● **TASK TO CARRY OUT**
Nothing beyond the line containing "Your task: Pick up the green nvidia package" should be printed; print each line exactly from the first line of the listing below through it.
============================================================
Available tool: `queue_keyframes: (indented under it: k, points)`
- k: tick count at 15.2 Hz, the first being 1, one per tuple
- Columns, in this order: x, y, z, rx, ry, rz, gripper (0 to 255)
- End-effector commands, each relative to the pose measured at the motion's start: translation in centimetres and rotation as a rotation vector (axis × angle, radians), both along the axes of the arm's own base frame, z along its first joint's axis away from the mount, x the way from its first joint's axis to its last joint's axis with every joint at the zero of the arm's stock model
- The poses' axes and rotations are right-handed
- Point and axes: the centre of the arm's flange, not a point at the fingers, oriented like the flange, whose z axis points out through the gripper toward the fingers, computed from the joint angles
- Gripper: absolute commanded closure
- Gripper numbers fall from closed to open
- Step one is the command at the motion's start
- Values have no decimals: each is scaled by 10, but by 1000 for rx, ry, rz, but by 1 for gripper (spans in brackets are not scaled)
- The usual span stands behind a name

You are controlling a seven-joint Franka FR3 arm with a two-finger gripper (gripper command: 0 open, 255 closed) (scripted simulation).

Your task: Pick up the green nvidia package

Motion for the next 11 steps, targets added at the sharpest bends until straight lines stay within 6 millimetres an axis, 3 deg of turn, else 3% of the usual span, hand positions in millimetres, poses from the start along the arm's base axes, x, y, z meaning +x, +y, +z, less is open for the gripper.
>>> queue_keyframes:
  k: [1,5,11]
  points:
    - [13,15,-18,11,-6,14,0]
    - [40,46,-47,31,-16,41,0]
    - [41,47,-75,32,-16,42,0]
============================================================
● **OUTPUT FOR THIS TASK**
Available tool: `queue_keyframes: (indented under it: k, points)`
- k: tick count at 15.2 Hz, the first being 1, one per tuple
- Columns, in this order: x, y, z, rx, ry, rz, gripper (0 to 255)
- End-effector commands, each relative to the pose measured at the motion's start: translation in centimetres and rotation as a rotation vector (axis × angle, radians), both along the axes of the arm's own base frame, z along its first joint's axis away from the mount, x the way from its first joint's axis to its last joint's axis with every joint at the zero of the arm's stock model
- The poses' axes and rotations are right-handed
- Point and axes: the centre of the arm's flange, not a point at the fingers, oriented like the flange, whose z axis points out through the gripper toward the fingers, computed from the joint angles
- Gripper: absolute commanded closure
- Gripper numbers fall from closed to open
- Step one is the command at the motion's start
- Values have no decimals: each is scaled by 10, but by 1000 for rx, ry, rz, but by 1 for gripper (spans in brackets are not scaled)
- The usual span stands behind a name

You are controlling a seven-joint Franka FR3 arm with a two-finger gripper (gripper command: 0 open, 255 closed) (scripted simulation).

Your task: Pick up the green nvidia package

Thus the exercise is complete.